As the world’s forested area contracts, the carbon-storage capacity of the planet also decreases. Between 1990 and 2005, for example, the planet’s carbon-storage capacity declined because more than 5 percent of forests disappeared during that time. By the end of 2005, the Coalition for Rainforest Nations proposed that nations be paid to leave their forests standing because the worth of the stored carbon exceeded the worth of timber from the same trees. Kevin Conrad, a resident of Papua New Guinea (where forests are critically threatened), spoke to the United Nations in 2007 on the topic of deforestation, emissions, and global warming. “I think collectively we as humanity have become more mature in this climate battle, and we understood collectively that we’ve got to turn off all the emission sources in order to win,” Conrad said. “The climate doesn’t know whether it came from a factory or from Papua New Guinea’s deforestation. If we can deliver sustainable revenues to communities living in rural areas of tropical countries that are deforesting simply to exist, then we have sort of a win-win proposition.” Halting deforestation may be the cheapest way to slow global warming.
In 2007 the U.S. government’s Climate Change Science Program released “The North American Carbon Budget and Implications for the Global Carbon Cycle” report, which concluded that the remaining North American forests could no longer remove the amount of carbon emissions produced each year. According to the report, the North American continent accounts for 27 percent of all carbon dioxide emissions in the world, and the disparity between emissions and forests’ capacity to reduce the carbon is getting larger. The report’s authors stated, “Carbon absorption by vegetation, primarily in the form of forest growth, is expected to decline as maturing forests grow more slowly and take up less carbon dioxide from the atmosphere.” Christopher B. Field of the Carnegie Institution’s Department of Global Ecology added, “By burning fossil fuel and clearing forests, human beings have significantly altered the global carbon cycle.”
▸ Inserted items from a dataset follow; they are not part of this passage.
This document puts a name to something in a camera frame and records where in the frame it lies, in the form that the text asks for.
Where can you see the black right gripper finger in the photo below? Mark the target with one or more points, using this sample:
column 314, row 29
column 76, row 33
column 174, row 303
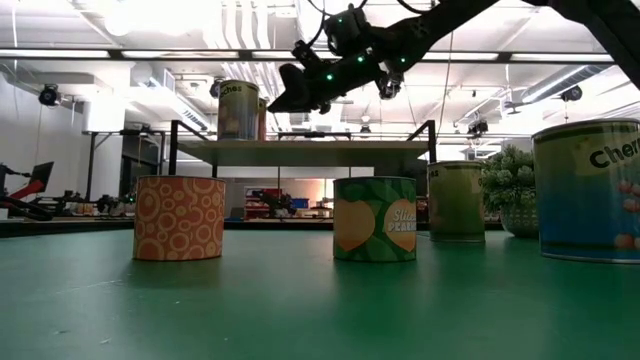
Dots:
column 295, row 87
column 300, row 108

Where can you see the tall blue-green cherries label can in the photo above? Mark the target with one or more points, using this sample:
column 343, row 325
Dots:
column 585, row 200

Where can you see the tall red label can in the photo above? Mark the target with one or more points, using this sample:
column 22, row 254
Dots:
column 263, row 122

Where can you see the black overhead rig camera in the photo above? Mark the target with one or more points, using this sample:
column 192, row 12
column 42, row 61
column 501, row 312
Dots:
column 390, row 89

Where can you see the short green sliced pears can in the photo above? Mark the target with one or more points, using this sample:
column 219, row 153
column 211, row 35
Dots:
column 372, row 220

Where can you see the potted artificial green plant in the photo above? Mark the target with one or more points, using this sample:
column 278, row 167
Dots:
column 507, row 175

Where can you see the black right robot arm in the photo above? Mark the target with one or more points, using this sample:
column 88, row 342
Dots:
column 440, row 30

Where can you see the black red background machine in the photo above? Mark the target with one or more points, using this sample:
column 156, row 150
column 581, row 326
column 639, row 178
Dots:
column 42, row 175

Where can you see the black ceiling-hung camera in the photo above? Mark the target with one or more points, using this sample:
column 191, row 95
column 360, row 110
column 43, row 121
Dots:
column 215, row 89
column 50, row 95
column 571, row 93
column 477, row 127

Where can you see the tall peaches label can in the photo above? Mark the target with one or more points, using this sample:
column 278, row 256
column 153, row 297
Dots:
column 237, row 112

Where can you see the black background table frame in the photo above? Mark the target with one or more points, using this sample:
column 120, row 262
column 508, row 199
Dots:
column 142, row 165

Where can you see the short orange circle-pattern can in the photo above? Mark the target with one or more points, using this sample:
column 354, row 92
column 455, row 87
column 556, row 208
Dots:
column 178, row 220

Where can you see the black background robot arm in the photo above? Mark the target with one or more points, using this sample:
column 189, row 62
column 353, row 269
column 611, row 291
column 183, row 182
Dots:
column 277, row 204

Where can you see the wooden shelf black metal legs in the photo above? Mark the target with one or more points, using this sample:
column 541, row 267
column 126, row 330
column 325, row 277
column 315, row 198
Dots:
column 300, row 152

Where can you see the blue storage bin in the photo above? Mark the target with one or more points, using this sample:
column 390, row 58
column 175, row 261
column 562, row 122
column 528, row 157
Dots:
column 301, row 203

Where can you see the tall green oranges label can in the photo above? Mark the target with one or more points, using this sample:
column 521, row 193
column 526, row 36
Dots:
column 455, row 205

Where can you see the green table mat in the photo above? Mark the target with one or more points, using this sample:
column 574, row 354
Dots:
column 300, row 310

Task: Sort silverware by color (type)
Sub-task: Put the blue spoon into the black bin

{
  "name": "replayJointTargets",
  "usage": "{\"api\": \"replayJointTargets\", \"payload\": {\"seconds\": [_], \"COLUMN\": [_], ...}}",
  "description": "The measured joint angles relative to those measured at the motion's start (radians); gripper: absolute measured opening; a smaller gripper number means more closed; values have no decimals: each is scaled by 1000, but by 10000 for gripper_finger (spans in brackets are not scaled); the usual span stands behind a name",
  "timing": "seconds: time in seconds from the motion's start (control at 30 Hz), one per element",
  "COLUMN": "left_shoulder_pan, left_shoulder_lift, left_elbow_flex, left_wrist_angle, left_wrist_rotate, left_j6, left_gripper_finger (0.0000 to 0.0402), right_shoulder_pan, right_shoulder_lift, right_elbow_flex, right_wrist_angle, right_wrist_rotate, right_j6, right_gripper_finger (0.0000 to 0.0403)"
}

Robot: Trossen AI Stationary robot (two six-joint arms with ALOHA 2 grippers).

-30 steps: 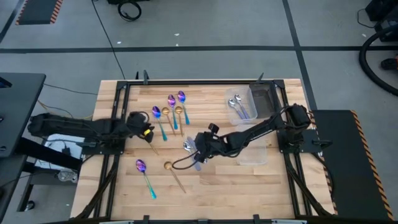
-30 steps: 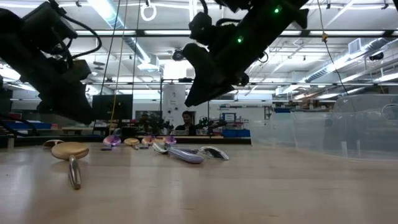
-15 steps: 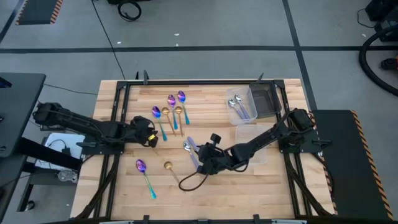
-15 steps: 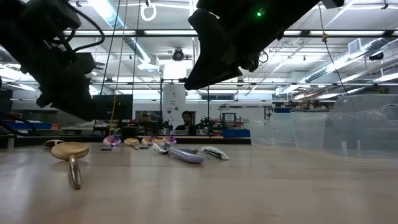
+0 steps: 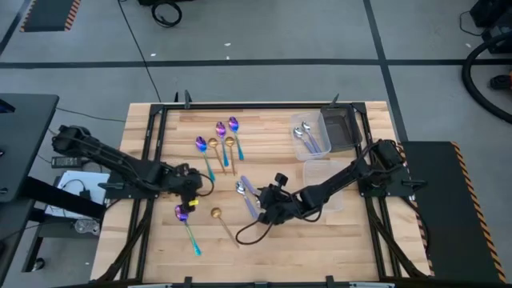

People cannot ignore the connections that nature has established between forests, the cycling of elements, and the planet’s climate. People in forested regions of the world that are also beset by poverty need compensation if they agree to save trees. Even making deforestation illegal may not completely solve the problem. Desperate loggers may leave their land alone but sneak into other areas to continue harvesting wood. Rachmat Witoelar, Indonesia’s Minister of Environment, told the Associated Press in 2007 that heavily forested countries such as his own, Brazil, and Costa Rica must receive compensation for avoiding the deforestation of their lands, or else any plan to slow carbon emissions would not work. “Our view is that we can combat climate change by maintaining the health of our forests and for that we need funding. This is a matter of justice.” Carbon payments to farmers might need official monitoring to ensure that farmers who receive payments refrain from logging forests anyway. In the deep Amazon and Congo basins, monitoring would not be an easy matter, and this highlights the challenges that come with protecting the forest biome.